→ **About this exercise**: Once you find the line with "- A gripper" in the entries below, return exactly every line from it through the line with "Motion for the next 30".
**** Data supplied
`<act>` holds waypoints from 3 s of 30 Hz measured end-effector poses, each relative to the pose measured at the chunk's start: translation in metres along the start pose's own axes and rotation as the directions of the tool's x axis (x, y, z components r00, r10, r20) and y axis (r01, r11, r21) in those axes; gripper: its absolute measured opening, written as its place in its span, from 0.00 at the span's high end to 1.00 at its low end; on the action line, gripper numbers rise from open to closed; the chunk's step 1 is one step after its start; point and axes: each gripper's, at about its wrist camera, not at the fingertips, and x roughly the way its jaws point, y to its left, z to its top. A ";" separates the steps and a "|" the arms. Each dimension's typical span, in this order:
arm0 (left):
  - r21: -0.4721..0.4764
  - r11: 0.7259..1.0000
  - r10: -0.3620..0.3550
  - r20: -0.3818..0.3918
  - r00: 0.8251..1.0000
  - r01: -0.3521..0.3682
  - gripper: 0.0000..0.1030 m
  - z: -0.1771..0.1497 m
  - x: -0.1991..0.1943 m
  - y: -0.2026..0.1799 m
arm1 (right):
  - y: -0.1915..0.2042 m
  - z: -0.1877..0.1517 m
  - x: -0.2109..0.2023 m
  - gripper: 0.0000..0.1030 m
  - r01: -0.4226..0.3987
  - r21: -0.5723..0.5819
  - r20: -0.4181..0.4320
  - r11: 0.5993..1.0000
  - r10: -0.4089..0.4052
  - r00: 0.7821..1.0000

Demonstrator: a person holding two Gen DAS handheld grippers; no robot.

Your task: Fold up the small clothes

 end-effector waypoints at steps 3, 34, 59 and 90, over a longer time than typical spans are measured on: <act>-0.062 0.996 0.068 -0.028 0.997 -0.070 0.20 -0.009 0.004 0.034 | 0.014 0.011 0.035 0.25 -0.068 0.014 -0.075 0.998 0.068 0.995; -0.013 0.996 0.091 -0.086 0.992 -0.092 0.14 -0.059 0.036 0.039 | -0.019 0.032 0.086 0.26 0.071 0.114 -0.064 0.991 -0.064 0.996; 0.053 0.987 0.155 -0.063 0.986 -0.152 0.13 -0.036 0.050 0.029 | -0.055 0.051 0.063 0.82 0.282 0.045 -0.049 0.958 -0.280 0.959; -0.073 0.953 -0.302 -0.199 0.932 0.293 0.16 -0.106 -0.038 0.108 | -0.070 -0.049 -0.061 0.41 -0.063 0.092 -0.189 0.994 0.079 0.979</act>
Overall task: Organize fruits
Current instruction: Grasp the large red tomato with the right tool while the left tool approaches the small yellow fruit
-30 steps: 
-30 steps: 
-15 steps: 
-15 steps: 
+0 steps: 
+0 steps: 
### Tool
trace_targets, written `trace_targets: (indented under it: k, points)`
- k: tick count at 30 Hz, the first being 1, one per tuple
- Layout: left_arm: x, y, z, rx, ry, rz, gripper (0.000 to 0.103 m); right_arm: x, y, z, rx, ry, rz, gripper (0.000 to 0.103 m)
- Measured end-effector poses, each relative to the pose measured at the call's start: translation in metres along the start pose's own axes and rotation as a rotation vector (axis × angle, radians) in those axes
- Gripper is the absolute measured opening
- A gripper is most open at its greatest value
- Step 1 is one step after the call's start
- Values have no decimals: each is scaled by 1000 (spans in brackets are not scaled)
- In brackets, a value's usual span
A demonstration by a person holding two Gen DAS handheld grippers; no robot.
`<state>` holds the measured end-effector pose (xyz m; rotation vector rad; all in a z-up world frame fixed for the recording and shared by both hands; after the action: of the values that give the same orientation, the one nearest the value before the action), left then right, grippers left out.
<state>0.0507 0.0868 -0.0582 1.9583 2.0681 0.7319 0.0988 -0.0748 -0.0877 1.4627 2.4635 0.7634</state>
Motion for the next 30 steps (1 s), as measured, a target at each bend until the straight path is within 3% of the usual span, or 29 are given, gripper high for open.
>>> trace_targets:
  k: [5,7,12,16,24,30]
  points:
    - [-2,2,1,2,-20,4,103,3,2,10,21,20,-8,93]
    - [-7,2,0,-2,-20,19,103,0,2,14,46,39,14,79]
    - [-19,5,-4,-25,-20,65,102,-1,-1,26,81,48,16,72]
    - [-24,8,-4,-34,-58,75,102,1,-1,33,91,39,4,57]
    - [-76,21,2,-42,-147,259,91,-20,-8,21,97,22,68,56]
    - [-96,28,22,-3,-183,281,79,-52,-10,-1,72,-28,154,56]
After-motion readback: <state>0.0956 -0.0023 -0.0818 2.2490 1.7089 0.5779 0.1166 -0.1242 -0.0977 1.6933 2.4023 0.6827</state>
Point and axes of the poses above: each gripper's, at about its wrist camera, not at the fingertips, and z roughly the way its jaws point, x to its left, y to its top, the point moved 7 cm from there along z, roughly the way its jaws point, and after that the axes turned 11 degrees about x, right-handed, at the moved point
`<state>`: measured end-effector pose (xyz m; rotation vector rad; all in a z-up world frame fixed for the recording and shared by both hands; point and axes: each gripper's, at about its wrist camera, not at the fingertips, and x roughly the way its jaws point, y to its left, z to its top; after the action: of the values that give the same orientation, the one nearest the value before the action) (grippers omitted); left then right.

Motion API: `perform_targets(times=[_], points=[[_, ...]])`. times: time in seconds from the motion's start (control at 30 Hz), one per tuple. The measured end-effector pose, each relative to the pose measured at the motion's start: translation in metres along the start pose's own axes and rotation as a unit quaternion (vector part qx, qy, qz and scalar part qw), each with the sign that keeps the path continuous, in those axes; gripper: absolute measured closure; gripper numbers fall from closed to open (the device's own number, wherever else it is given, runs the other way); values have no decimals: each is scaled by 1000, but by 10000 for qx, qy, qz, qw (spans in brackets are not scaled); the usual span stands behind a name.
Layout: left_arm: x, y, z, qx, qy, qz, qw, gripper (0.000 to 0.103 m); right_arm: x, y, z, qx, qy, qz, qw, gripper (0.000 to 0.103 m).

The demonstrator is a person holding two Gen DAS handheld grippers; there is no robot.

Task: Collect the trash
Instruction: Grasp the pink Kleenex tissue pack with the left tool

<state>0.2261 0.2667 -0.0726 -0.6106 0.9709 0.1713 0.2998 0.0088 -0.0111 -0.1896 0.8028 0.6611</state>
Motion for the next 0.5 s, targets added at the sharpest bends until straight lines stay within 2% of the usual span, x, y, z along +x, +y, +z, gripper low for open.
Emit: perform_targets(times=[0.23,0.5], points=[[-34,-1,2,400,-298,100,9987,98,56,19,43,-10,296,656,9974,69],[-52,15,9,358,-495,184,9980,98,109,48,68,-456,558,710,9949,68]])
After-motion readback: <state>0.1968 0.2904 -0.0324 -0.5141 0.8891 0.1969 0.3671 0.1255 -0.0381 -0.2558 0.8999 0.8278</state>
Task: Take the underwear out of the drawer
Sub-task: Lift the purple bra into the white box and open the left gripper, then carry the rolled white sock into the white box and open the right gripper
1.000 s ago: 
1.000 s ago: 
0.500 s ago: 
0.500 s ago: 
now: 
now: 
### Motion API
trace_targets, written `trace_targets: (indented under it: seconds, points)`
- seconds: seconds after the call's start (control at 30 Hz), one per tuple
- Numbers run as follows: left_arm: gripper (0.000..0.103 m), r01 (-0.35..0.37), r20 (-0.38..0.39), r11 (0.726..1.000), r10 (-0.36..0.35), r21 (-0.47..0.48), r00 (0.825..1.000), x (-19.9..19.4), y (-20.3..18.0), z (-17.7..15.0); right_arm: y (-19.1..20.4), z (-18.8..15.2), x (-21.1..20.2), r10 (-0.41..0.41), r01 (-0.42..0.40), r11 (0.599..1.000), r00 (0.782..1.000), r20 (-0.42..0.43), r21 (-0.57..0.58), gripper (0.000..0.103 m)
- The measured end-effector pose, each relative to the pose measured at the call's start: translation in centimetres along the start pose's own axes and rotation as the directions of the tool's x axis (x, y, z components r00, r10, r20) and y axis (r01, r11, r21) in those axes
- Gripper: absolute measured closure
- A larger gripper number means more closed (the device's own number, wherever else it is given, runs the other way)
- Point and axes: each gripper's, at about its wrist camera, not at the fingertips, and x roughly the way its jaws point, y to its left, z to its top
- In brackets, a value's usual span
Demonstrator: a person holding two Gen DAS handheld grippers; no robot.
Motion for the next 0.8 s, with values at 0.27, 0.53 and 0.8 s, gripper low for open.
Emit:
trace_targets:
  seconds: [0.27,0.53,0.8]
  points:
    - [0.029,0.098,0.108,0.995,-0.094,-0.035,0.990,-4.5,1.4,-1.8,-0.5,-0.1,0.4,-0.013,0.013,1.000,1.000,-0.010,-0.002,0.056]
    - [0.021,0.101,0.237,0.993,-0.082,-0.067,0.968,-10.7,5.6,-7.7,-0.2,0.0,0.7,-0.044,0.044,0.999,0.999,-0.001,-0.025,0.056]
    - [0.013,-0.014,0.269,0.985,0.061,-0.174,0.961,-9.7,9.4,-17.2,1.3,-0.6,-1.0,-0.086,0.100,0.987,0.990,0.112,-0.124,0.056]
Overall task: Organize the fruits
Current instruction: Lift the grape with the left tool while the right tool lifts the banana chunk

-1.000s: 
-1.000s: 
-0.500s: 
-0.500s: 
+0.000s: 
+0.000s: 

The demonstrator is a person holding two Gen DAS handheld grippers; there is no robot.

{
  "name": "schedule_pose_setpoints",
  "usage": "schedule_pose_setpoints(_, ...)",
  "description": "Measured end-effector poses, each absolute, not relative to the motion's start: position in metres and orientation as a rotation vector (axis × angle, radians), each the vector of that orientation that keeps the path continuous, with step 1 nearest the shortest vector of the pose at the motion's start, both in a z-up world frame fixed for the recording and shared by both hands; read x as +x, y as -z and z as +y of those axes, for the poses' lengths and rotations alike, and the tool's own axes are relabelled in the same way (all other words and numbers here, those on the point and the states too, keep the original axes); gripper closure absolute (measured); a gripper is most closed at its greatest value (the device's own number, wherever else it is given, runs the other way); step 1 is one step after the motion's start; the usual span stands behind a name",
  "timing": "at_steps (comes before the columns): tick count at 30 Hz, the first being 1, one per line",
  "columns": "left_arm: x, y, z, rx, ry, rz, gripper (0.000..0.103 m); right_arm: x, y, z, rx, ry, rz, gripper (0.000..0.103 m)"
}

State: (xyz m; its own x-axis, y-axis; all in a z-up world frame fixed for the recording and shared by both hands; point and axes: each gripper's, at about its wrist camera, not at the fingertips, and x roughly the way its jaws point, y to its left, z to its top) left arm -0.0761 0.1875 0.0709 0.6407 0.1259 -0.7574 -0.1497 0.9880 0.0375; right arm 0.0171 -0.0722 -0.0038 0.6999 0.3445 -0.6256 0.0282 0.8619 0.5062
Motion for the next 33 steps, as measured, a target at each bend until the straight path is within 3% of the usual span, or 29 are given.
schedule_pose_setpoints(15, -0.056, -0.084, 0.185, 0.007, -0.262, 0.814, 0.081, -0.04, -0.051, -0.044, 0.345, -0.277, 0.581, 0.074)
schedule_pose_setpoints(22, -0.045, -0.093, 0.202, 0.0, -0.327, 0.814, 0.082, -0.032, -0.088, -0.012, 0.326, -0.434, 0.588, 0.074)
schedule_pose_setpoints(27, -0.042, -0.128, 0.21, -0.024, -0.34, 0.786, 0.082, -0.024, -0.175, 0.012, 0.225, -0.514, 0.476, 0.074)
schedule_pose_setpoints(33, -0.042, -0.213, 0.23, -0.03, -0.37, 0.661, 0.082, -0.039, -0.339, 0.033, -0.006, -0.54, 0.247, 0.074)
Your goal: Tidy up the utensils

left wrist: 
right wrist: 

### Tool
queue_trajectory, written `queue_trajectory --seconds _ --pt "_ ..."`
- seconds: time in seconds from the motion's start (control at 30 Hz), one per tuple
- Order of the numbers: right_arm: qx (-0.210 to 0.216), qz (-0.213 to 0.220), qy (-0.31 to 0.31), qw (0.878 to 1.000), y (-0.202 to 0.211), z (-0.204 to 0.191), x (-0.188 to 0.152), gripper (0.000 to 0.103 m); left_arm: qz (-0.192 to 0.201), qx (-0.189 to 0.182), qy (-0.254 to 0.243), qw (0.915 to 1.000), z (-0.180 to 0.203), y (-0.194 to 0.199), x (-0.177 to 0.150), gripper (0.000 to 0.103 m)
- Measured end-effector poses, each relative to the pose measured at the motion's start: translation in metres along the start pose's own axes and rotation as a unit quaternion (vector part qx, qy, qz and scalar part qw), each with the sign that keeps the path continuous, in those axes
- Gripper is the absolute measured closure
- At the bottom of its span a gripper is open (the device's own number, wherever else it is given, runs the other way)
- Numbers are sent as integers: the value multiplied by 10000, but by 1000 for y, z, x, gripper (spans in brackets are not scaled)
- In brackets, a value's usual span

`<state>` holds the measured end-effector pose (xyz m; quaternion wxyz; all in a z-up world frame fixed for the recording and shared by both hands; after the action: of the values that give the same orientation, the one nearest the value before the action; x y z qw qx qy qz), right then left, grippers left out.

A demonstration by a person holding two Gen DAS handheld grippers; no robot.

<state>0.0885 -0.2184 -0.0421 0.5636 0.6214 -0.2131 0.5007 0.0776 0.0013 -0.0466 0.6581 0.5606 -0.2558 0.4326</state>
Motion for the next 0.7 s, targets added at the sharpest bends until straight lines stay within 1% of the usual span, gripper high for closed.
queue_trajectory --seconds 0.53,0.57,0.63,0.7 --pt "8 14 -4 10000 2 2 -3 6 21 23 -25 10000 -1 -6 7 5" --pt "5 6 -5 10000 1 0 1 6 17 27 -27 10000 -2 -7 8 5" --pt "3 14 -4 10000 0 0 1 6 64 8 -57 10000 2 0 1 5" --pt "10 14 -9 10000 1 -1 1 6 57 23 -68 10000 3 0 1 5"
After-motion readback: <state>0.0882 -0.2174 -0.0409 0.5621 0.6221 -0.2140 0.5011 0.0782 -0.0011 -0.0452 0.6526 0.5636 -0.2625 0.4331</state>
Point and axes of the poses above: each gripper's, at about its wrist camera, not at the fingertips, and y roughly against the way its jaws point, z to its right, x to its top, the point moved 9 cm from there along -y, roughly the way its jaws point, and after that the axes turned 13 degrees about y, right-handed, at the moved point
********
→ **Reply to the exercise**:
- A gripper is most open at its greatest value
- Step 1 is one step after the call's start
- Values have no decimals: each is scaled by 1000 (spans in brackets are not scaled)
- In brackets, a value's usual span
A demonstration by a person holding two Gen DAS handheld grippers; no robot.
`<state>` holds the measured end-effector pose (xyz m; rotation vector rad; all in a z-up world frame fixed for the recording and shared by both hands; after the action: of the values that give the same orientation, the one nearest the value before the action), left then right, grippers left out.
<state>0.0507 0.0868 -0.0582 1.9583 2.0681 0.7319 0.0988 -0.0748 -0.0877 1.4627 2.4635 0.7634</state>
Motion for the next 30 steps (1 s), as measured, a target at each bend until the straight path is within 3% of the usual span, or 29 are given, gripper high for open.

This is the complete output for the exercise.